How to grasp the basic points for placing orders
Any investment has certain risks. Since there are risks, there will be profits and losses. But no matter what, as long as you make more than you lose, you will still make a profit. What you need to do to become a good trader is to learn how to make money. You make more than you lose.
1. Grasp the entry point
1. To enter the market above the integer level, the closer to the bottom of the promising space, the better.
2. When oscillating between ranges, analyze the upper and lower fluctuation space, go long at the support level, and go short at the resistance level.
3. First find the corresponding stop loss position for the entry position and then enter the market.
4. During consolidation, if there is a breakthrough, you can enter the market in the direction of the breakthrough.
5. Do short-term operations within the day and avoid blindly chasing ups and downs.
2. Grasp the stop loss point
1. The setting of stop loss point must be considered when placing an order. The entry position and stop loss position are closely related.
2. The principle of stop loss: the stop loss space cannot be greater than the profit space
3. Stop loss should be set within the range you can bear.
4. After setting a stop loss, it must be strictly followed! ! ! Would rather stop losses than take orders
3. Grasp the closing point
1. If the upward momentum of long orders weakens at an obvious pressure level, you may consider closing the position.

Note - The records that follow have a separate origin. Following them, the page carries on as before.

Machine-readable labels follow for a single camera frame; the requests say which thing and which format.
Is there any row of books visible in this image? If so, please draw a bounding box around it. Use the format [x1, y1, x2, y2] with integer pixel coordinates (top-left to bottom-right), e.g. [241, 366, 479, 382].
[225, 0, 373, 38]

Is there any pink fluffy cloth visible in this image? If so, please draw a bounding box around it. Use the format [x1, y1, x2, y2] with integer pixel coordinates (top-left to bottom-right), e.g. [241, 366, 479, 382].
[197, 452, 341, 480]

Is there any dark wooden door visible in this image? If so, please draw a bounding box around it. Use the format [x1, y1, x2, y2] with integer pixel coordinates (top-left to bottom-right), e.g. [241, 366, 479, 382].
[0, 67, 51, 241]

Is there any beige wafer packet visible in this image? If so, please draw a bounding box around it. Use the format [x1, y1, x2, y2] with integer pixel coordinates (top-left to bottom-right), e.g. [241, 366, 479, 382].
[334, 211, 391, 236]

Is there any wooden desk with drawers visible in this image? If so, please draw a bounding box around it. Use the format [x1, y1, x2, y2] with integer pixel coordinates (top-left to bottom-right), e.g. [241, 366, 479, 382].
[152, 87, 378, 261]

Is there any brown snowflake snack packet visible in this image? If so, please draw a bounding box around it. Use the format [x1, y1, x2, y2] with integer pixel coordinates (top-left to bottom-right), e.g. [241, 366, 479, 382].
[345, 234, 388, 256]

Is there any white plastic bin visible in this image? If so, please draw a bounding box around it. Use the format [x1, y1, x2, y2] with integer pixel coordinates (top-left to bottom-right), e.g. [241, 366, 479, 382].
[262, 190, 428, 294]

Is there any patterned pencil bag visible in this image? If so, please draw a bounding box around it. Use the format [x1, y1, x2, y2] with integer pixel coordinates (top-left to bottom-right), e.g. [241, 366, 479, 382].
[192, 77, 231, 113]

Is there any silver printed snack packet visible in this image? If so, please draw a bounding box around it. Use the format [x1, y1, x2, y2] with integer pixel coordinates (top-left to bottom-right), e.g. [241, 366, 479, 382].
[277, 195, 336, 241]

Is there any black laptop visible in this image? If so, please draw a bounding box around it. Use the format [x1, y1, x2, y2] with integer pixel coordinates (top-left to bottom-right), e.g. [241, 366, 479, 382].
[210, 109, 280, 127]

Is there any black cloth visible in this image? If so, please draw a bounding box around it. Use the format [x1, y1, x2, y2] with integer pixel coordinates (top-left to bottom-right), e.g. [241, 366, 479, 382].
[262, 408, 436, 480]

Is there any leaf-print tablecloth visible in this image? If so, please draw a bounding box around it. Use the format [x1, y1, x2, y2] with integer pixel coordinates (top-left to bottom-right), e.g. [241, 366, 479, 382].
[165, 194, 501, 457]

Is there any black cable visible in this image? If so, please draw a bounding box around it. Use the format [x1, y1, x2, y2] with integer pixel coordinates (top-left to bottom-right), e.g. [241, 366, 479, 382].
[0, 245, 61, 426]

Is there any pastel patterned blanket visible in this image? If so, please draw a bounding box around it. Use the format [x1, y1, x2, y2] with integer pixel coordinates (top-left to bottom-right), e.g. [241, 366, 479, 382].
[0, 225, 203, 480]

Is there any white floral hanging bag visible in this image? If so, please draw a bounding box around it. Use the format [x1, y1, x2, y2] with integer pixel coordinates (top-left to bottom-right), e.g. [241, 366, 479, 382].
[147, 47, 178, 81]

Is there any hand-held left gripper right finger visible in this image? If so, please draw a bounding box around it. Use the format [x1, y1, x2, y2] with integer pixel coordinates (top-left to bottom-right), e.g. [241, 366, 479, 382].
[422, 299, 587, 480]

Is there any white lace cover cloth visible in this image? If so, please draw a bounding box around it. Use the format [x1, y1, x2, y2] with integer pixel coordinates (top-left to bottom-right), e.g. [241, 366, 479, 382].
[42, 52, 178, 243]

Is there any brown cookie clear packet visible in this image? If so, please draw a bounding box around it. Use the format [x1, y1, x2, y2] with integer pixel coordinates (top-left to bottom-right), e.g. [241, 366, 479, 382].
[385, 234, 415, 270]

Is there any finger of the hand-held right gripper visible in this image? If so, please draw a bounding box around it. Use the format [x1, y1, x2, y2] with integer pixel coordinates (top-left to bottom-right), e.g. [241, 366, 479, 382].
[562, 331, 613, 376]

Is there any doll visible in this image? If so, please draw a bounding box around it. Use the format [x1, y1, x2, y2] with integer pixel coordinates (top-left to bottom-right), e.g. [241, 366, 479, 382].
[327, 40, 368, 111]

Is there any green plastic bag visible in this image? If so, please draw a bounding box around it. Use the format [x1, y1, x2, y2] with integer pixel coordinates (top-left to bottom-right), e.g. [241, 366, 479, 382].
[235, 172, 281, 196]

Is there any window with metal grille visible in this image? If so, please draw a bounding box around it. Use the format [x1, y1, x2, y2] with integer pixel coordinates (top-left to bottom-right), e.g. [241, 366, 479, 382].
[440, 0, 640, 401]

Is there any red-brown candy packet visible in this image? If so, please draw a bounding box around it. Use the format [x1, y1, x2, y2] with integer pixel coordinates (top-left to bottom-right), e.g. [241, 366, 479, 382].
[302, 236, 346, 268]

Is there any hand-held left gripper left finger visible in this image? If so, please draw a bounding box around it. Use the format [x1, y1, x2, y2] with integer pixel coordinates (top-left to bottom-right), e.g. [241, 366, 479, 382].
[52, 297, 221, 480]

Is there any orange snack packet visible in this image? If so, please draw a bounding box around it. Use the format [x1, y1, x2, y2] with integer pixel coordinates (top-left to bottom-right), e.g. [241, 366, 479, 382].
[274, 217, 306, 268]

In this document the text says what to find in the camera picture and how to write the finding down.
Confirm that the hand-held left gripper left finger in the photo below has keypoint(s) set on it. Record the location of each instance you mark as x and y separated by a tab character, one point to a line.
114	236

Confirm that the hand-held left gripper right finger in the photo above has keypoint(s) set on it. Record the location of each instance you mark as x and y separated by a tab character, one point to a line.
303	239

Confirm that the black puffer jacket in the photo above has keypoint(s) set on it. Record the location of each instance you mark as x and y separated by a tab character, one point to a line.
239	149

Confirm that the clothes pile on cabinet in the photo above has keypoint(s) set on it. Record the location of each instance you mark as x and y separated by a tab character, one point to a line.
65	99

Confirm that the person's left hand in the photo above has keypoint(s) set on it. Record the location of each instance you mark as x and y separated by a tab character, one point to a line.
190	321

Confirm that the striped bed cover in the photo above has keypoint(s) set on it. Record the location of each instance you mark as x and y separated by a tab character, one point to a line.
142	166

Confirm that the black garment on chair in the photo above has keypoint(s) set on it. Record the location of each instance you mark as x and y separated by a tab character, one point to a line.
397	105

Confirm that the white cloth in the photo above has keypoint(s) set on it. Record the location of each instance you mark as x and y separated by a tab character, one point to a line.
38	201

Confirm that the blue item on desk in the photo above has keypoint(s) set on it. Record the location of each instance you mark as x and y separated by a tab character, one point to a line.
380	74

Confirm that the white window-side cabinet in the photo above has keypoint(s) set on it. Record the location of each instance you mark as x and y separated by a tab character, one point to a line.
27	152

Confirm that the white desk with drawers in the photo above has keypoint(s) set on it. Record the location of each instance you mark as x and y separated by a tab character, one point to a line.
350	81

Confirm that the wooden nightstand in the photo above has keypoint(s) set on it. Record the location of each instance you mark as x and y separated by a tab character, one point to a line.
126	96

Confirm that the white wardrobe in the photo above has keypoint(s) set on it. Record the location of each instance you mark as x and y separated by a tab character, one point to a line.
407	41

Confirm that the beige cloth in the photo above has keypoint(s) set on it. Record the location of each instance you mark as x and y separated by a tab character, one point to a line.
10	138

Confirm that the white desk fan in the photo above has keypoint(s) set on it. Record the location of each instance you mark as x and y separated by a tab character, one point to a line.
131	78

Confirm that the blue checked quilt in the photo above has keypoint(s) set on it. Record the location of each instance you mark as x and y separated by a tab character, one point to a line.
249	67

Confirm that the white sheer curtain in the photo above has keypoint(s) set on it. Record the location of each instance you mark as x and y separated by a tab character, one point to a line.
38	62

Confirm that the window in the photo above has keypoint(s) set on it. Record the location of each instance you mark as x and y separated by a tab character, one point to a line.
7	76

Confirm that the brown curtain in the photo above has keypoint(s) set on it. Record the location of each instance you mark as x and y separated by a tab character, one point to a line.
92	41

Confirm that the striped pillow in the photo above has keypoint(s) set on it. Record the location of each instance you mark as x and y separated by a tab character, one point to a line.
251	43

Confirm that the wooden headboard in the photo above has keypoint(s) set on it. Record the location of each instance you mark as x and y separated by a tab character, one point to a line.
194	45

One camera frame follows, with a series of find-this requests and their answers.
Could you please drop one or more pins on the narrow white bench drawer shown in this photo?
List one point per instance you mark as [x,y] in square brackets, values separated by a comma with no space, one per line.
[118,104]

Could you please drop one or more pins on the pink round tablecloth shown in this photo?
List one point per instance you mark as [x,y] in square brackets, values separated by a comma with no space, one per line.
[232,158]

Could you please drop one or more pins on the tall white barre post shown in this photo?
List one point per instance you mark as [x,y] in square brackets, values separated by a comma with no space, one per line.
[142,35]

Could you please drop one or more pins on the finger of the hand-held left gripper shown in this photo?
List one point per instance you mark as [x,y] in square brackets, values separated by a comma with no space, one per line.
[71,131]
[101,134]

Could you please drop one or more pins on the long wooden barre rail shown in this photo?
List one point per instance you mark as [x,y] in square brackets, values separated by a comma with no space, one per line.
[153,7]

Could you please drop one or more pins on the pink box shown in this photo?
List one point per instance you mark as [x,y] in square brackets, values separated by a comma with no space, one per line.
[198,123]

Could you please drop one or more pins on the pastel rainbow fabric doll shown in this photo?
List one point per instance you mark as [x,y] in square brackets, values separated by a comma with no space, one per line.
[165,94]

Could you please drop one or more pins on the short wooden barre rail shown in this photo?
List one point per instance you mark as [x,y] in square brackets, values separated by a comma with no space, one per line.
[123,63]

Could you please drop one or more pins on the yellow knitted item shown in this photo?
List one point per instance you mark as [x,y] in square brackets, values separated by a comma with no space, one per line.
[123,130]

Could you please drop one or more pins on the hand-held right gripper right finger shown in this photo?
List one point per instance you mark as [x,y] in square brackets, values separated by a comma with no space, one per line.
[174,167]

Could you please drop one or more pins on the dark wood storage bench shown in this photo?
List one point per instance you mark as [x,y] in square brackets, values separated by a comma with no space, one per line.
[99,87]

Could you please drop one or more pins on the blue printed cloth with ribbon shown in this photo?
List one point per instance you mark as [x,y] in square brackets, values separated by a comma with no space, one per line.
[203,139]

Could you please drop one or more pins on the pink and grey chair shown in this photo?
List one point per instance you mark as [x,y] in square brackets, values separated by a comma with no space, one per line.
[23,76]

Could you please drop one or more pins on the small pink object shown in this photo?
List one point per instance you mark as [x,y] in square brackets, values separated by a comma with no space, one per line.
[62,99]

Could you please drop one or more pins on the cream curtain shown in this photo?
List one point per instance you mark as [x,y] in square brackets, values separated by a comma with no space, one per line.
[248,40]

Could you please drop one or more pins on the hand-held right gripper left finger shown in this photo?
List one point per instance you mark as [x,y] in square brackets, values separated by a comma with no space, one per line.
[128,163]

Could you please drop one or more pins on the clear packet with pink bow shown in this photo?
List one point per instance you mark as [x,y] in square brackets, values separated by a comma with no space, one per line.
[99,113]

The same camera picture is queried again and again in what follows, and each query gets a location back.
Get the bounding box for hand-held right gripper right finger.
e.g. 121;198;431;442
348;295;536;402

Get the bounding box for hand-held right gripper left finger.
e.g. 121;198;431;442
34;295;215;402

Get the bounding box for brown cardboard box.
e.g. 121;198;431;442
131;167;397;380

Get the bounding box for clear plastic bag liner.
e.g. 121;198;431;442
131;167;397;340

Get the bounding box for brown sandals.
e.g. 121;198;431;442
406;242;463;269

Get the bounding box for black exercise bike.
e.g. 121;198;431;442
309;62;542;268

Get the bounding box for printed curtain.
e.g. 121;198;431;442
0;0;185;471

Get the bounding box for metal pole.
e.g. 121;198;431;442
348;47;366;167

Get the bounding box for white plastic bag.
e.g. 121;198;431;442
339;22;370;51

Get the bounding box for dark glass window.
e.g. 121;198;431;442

2. If the short position shows signs of stopping at the obvious support level, consider closing the position.
3. Expected goals should not be too high or too low, and should be at a reasonable position
4. When reaching the target and accelerating to hit the resistance level, the position can be closed and exited.
5. Never turn from profit to loss! ! ! After a profit is made on a transaction order, the profit is protected by setting a trailing stop loss.